--- Supplied information ---
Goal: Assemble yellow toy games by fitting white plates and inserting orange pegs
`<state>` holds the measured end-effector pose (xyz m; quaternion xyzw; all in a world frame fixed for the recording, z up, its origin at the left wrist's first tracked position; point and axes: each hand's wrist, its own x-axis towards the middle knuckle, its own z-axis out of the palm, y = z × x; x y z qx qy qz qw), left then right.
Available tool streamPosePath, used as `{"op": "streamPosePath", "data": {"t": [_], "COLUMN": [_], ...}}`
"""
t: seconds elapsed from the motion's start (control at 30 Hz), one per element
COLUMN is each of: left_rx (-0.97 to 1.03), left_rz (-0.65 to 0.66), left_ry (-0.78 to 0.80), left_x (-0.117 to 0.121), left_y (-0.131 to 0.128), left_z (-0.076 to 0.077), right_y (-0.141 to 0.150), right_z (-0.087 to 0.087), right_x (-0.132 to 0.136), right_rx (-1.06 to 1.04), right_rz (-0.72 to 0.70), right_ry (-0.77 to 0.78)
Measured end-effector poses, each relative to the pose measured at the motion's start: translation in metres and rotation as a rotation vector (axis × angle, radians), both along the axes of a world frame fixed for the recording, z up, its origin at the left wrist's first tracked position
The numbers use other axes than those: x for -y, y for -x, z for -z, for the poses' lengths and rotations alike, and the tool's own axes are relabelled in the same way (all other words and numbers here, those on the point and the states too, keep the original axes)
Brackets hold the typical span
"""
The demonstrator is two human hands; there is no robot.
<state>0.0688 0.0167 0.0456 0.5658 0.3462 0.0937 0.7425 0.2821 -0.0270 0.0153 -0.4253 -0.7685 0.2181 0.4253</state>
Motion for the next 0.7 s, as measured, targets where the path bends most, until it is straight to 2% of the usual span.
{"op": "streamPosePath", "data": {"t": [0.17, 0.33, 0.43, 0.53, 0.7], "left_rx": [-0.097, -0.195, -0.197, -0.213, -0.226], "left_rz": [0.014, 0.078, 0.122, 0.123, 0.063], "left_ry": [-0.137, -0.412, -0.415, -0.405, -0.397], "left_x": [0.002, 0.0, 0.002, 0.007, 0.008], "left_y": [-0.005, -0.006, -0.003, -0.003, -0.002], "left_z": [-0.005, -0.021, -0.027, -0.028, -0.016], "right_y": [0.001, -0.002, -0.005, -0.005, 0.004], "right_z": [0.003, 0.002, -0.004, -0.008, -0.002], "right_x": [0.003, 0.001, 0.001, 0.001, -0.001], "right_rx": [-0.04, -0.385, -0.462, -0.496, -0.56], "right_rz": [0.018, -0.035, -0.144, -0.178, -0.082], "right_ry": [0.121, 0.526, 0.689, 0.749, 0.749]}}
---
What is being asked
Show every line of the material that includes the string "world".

Solved problem
`<state>` holds the measured end-effector pose (xyz m; quaternion xyzw; all in a world frame fixed for the recording, z up, its origin at the left wrist's first tracked position; point and axes: each hand's wrist, its own x-axis towards the middle knuckle, its own z-axis out of the palm, y = z × x; x y z qx qy qz qw), left then right.
Measured end-effector poses, each relative to the pose measured at the motion's start: translation in metres and rotation as a rotation vector (axis × angle, radians), both along the axes of a world frame fixed for the recording, z up, its origin at the left wrist's first tracked position

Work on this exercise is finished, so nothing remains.